╭──

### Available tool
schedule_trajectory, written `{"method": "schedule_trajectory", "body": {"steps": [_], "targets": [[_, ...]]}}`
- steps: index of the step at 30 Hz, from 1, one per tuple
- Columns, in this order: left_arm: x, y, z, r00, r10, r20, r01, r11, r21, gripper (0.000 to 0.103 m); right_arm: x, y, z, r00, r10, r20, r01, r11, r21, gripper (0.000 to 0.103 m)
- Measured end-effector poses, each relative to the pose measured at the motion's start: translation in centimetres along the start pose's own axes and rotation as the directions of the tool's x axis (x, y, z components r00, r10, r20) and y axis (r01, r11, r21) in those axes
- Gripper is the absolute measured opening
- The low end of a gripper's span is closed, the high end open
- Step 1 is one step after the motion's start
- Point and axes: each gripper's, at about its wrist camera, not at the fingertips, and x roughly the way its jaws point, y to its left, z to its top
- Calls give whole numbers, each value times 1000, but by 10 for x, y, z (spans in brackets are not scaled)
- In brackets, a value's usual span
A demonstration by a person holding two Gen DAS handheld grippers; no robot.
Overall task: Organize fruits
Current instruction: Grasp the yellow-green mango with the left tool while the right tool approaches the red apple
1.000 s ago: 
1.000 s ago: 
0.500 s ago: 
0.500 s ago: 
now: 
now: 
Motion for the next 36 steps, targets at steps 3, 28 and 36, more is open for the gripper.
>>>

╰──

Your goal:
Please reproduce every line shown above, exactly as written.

Expected answer:
### Available tool
schedule_trajectory, written `{"method": "schedule_trajectory", "body": {"steps": [_], "targets": [[_, ...]]}}`
- steps: index of the step at 30 Hz, from 1, one per tuple
- Columns, in this order: left_arm: x, y, z, r00, r10, r20, r01, r11, r21, gripper (0.000 to 0.103 m); right_arm: x, y, z, r00, r10, r20, r01, r11, r21, gripper (0.000 to 0.103 m)
- Measured end-effector poses, each relative to the pose measured at the motion's start: translation in centimetres along the start pose's own axes and rotation as the directions of the tool's x axis (x, y, z components r00, r10, r20) and y axis (r01, r11, r21) in those axes
- Gripper is the absolute measured opening
- The low end of a gripper's span is closed, the high end open
- Step 1 is one step after the motion's start
- Point and axes: each gripper's, at about its wrist camera, not at the fingertips, and x roughly the way its jaws point, y to its left, z to its top
- Calls give whole numbers, each value times 1000, but by 10 for x, y, z (spans in brackets are not scaled)
- In brackets, a value's usual span
A demonstration by a person holding two Gen DAS handheld grippers; no robot.
Overall task: Organize fruits
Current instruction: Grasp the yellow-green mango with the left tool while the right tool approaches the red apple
1.000 s ago: 
1.000 s ago: 
0.500 s ago: 
0.500 s ago: 
now: 
now: 
Motion for the next 36 steps, targets at steps 3, 28 and 36, more is open for the gripper.
>>>

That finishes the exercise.